Dans une Coupe du monde où, pour la première fois de façon aussi significative, chacun essaye de tout expliquer par les chiffres, la data, la tactique ou des formules savantes, le capitaine tricolore, qui a fêté contre le Danemark sa centième sélection (il est le gardien français le plus aligné de l’histoire et n’est plus qu’à trois capes d’égaler Didier Deschamps), ramène le foot à son état brut. Dans France Football, il y a quelques semaines : « J’allais acheter mes équipements à Vintimille, mais pas sur le marché du faux ! Il y avait une boutique spécialisée pour les gardiens, avec des tenues qu’on ne trouvait pas en France et qui sortaient de l’ordinaire.(…)J’avais un pantalon bien rembourré, pour plonger sur le sable.(…)Cela me fait du bien de parler de tout ça. Tout a tellement changé autour ; le contexte, les enjeux… Mais je ressens toujours le jeu de la même manière qu’à cet âge-là : l’odeur de la terre, les premiers plongeons dans la boue, ma grand-mère qui lavait mes affaires… »
Il y a une forme de protection envers le milieu et un refus de l’utilisation du football, ce qui explique le comportement du Lloris vu depuis toujours. Après la défaite face à la Colombie (2-3) fin mars, le chef de file avait alors tout ramassé sur son passage, attrapant au col la nouvelle génération qui l’entoure aujourd’hui : « La Colombie a peut-être un peu moins de talent, mais c’est une vraie équipe.(…)Le foot, ce n’est pas que le talent, c’est aussi le mental.(…)Souvent, on ne se focalise que sur celui qui a le ballon. Mais il faut du mouvement. S’il n’y a pas de mouvement, on se retrouve dans une situation de galère.(…)On a du talent, on peut faire de très grandes choses… si on joue en équipe et cela, il ne faut pas l’oublier. Il ne faut pas se voir trop beau. »
« Il a bien fallu que j’assume »
Hugo Lloris sait qu’il ne s’appartient plus depuis longtemps, que sa parole est utilisée et c’est son histoire avec les Bleus qui veut ça : il est le visage de l’après-Knysna, sa capacité d’effacement jouant pour lui et tout ça lui a permis de durer, surtout que Mandanda s’est planté à chaque fois qu’il a eu l’occasion de lui souffler la place de numéro un. Ainsi, le bonhomme a accepté le rôle qu’on l’a forcé à prendre – l’exemple à suivre, la caution représentation –, mais ne se cache plus pour remettre tout le monde à l’endroit lorsque tout ne tourne pas correctement.

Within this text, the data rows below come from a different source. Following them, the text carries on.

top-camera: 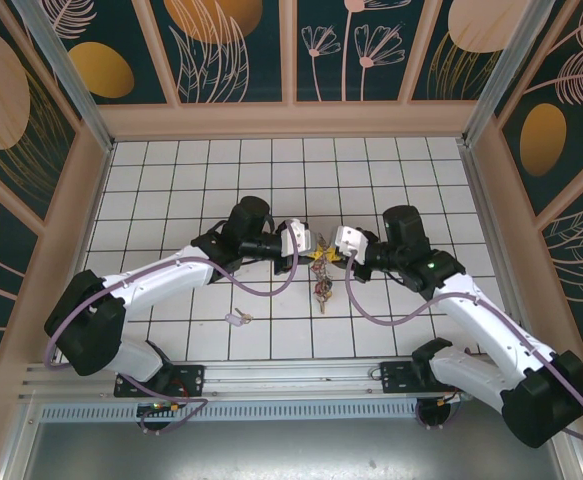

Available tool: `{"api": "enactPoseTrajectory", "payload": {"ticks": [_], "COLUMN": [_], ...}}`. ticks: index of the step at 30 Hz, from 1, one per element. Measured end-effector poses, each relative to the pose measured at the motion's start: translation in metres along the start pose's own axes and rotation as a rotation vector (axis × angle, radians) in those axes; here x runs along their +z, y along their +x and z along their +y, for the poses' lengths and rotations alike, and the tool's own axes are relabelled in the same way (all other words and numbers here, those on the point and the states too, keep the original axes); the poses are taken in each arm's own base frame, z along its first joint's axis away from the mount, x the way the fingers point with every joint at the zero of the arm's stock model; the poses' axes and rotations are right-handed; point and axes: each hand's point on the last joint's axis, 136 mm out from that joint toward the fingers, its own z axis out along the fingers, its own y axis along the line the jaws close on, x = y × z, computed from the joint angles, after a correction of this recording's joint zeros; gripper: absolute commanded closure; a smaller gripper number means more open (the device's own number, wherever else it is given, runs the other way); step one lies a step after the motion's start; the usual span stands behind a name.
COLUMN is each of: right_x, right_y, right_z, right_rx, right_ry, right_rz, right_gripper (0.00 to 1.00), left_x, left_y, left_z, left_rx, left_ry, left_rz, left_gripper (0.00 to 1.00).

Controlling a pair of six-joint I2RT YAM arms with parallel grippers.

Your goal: Put the keys on the keyring

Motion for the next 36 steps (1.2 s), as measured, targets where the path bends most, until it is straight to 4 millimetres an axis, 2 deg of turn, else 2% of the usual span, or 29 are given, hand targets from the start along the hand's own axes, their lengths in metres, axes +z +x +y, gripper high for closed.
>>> {"api": "enactPoseTrajectory", "payload": {"ticks": [2,5,9,14,23,27,29,36], "right_x": [-0.001,-0.004,-0.011,-0.015,-0.021,-0.022,-0.023,-0.024], "right_y": [-0.002,-0.009,-0.019,-0.03,-0.042,-0.045,-0.046,-0.047], "right_z": [-0.001,-0.004,-0.003,0.004,0.013,0.013,0.013,0.014], "right_rx": [0.014,0.035,0.058,0.066,0.042,0.027,0.022,0.008], "right_ry": [0.003,0.021,0.044,0.026,-0.016,-0.016,-0.013,-0.007], "right_rz": [-0.011,-0.068,-0.167,-0.266,-0.341,-0.357,-0.362,-0.367], "right_gripper": [1.0,1.0,1.0,1.0,1.0,1.0,1.0,1.0], "left_x": [0.0,-0.003,-0.011,-0.012,-0.013,-0.014,-0.014,-0.016], "left_y": [-0.001,-0.007,-0.013,-0.014,-0.025,-0.028,-0.03,-0.033], "left_z": [0.0,0.001,-0.003,-0.006,-0.001,-0.004,-0.005,-0.009], "left_rx": [-0.002,0.008,0.014,-0.004,-0.013,-0.023,-0.026,-0.021], "left_ry": [-0.001,-0.014,-0.027,-0.022,-0.038,-0.019,-0.01,0.019], "left_rz": [-0.002,-0.026,-0.061,-0.075,-0.116,-0.133,-0.139,-0.166], "left_gripper": [0.83,0.78,0.77,0.77,0.76,0.84,0.85,0.75]}}
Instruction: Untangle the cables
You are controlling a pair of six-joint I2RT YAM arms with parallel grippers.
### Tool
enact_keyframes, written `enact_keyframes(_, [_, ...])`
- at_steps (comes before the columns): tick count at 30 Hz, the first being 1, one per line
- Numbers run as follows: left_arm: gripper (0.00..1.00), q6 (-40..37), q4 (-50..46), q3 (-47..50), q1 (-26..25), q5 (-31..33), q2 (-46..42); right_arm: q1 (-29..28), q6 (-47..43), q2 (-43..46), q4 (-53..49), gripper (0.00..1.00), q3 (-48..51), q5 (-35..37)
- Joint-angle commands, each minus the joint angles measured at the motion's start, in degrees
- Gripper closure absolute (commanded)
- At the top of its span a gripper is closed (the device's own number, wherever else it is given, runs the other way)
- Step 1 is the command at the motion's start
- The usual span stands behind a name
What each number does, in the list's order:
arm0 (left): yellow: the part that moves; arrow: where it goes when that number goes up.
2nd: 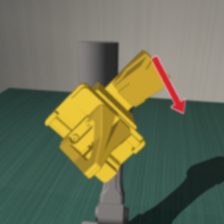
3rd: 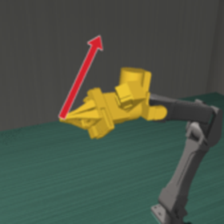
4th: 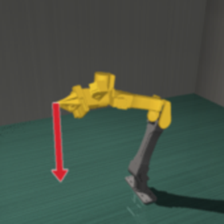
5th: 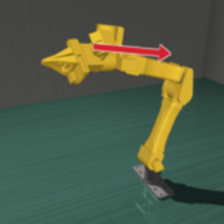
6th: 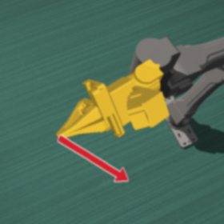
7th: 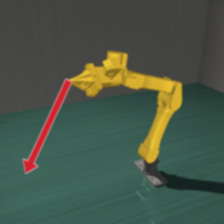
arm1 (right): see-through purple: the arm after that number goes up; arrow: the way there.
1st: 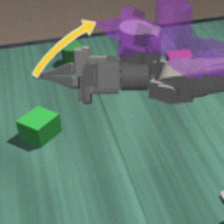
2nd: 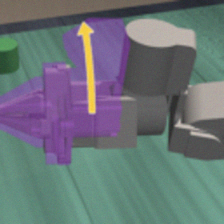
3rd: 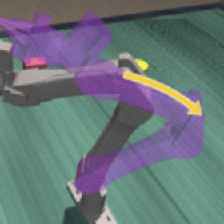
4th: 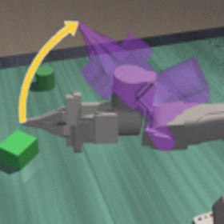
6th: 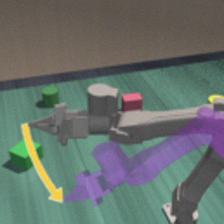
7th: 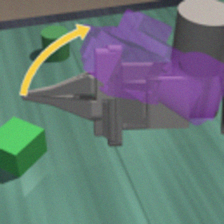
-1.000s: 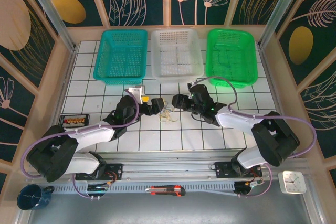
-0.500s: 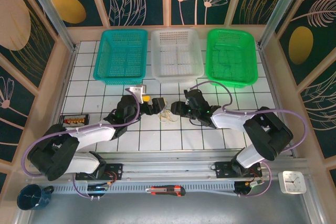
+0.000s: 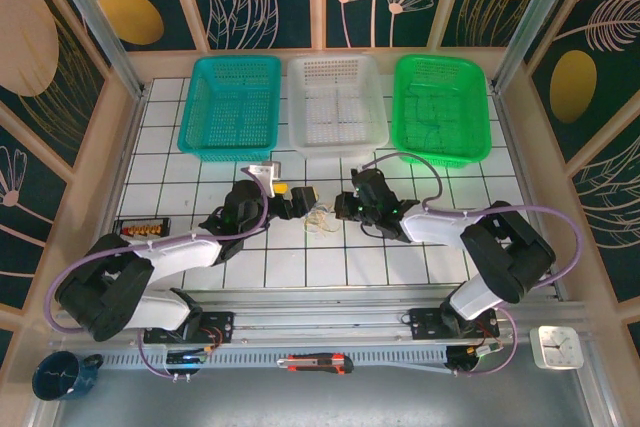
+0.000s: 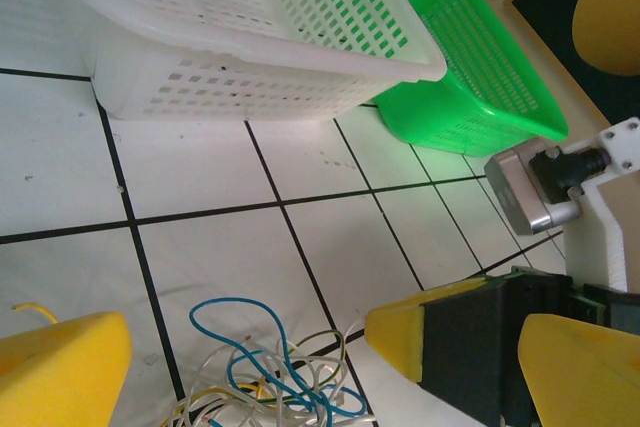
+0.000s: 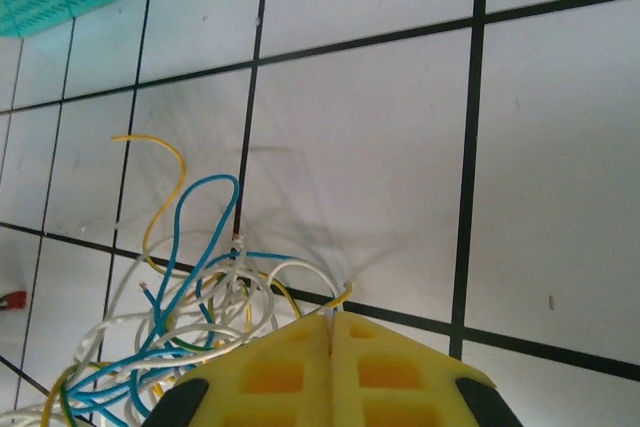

Dans ce premier tour, il est alors venu parler de « maîtrise » après la rencontre contre le Pérou lorsque Paul Pogba s’est contenté de gesticuler autour des questions dans un jeu de « on parle, on parle » , mais on est là, hein. Lloris, lui, ne joue pas avec les détails : il sait que c’est précieux et que tout va maintenant se décider là-dessus. Lorsqu’il a été invité à parler avant la compétition dans L’Équipe, il a alors bousculé Griezmann : « Il sait bien qu’il ne peut pas réclamer sa liberté et dire : si ça va bien tant mieux et si ça ne va pas, je veux qu’on me laisse tranquille. Non. C’est Antoine Griezmann, il a un statut, il doit l’assumer. Moi, on m’a collé un statut de capitaine à un moment où je n’étais pas prêt et il a bien fallu que je l’assume. » C’est ce qu’il demande, au-delà du « groupe qui vit bien » , à l’heure de se mettre en danseuse sur le col argentin. Rien de lisse, donc : juste la parole d’un parrain de son sport et de l’honneur collectif.